Yang pertama adalah ketahanan korosi material. Karena rol sirip sering terpapar lingkungan yang lembab atau korosif, penting untuk memilih bahan dengan ketahanan korosi yang sangat baik. Bahan -bahan seperti stainless steel dan paduan titanium telah menjadi pilihan pertama untuk banyak skenario aplikasi karena ketahanan korosi yang baik.
Yang kedua adalah kekuatan dan ketahanan aus bahan. Roller sirip perlu menahan sejumlah tekanan dan gesekan selama operasi, sehingga bahan tersebut diperlukan untuk memiliki kekuatan dan ketahanan aus yang cukup. Bahan seperti baja paduan kekuatan tinggi dan paduan kromium-molybdenum dapat memastikan bahwa roller sirip mempertahankan kinerja yang stabil selama operasi jangka panjang.
Selain itu, kinerja pemrosesan materi tidak dapat diabaikan. Bahan yang mudah diproses dapat mengurangi biaya produksi dan meningkatkan efisiensi produksi. Misalnya, paduan aluminium menempati posisi tertentu dalam pembuatan rol sirip karena kinerja pemrosesan yang baik dan konduktivitas termal. Melalui teknologi pemrosesan yang tepat, akurasi dimensi dan lapisan permukaan rol sirip dapat dipastikan, sehingga meningkatkan kualitas produk secara keseluruhan.
Selain itu, konduktivitas termal juga merupakan faktor penting untuk dipertimbangkan ketika memilih bahan roller sirip. Bahan konduktivitas termal yang efisien dapat dengan cepat mentransfer panas dan meningkatkan efisiensi pertukaran panas. Tembaga memiliki keunggulan yang signifikan dalam hal ini, dan konduktivitas termal yang tinggi membuat rol sirip tembaga banyak digunakan dalam peralatan pendingin.
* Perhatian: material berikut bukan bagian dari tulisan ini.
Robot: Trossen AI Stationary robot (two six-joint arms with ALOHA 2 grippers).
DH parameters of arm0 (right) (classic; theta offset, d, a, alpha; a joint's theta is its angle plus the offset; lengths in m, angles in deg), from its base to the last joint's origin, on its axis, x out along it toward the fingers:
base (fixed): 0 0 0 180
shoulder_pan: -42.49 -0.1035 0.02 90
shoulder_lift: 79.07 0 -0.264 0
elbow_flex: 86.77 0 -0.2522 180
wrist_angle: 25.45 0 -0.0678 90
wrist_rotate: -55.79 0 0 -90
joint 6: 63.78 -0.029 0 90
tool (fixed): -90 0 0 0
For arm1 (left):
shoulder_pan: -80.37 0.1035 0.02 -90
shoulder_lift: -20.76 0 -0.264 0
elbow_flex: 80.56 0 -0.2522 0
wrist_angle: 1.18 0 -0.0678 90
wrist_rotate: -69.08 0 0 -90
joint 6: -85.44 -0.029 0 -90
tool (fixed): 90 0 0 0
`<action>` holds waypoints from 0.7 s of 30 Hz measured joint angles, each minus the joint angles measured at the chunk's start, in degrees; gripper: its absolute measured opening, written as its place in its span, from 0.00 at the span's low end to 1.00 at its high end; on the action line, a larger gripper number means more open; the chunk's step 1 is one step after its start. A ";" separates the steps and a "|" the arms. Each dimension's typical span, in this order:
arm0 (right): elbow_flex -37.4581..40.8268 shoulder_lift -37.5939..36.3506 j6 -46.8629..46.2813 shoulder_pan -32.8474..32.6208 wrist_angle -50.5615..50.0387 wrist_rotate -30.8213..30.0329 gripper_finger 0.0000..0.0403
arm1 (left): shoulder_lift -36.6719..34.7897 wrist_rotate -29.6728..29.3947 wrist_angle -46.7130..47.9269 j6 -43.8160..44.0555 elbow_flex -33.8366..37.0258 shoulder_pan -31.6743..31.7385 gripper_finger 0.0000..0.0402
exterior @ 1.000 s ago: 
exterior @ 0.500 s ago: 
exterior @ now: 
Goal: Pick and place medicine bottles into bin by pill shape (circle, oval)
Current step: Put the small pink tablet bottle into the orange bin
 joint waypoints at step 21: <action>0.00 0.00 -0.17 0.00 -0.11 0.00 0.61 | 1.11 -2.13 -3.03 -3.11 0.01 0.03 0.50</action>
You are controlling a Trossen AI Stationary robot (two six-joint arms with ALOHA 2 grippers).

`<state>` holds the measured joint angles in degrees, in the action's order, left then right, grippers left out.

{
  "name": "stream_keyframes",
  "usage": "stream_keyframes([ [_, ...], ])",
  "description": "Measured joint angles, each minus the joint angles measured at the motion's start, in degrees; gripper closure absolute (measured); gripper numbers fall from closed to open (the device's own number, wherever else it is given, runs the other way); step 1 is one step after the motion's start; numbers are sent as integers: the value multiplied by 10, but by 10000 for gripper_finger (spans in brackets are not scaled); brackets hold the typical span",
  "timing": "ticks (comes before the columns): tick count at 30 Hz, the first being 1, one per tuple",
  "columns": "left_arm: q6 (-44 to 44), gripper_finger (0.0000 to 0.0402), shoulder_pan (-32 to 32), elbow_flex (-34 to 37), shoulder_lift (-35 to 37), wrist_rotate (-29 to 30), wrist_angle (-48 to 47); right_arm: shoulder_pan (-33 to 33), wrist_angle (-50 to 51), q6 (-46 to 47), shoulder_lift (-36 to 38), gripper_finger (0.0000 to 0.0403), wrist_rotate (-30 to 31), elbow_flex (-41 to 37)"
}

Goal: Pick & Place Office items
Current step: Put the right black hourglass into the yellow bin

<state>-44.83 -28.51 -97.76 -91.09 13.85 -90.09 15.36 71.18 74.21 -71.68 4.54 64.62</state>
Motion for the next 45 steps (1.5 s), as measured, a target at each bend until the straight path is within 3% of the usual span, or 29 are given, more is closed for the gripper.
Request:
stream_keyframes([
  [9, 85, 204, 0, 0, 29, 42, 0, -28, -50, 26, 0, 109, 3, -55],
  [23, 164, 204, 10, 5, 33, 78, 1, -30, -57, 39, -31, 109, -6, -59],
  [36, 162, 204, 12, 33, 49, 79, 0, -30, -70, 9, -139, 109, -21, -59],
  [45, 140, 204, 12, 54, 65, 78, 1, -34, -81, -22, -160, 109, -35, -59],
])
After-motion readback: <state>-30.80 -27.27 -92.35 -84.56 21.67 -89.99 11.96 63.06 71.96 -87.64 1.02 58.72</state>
Singkatnya, pemilihan material rol sirip perlu secara komprehensif mempertimbangkan ketahanan korosi, ketahanan kekuatan dan keausan, kinerja pemrosesan, dan konduktivitas termal. Melalui seleksi ilmiah dan wajar, dapat memberikan jaminan operasi yang lebih stabil dan efisien untuk peralatan pertukaran panas, dan mempromosikan kemajuan teknologi dan peningkatan produk di seluruh industri.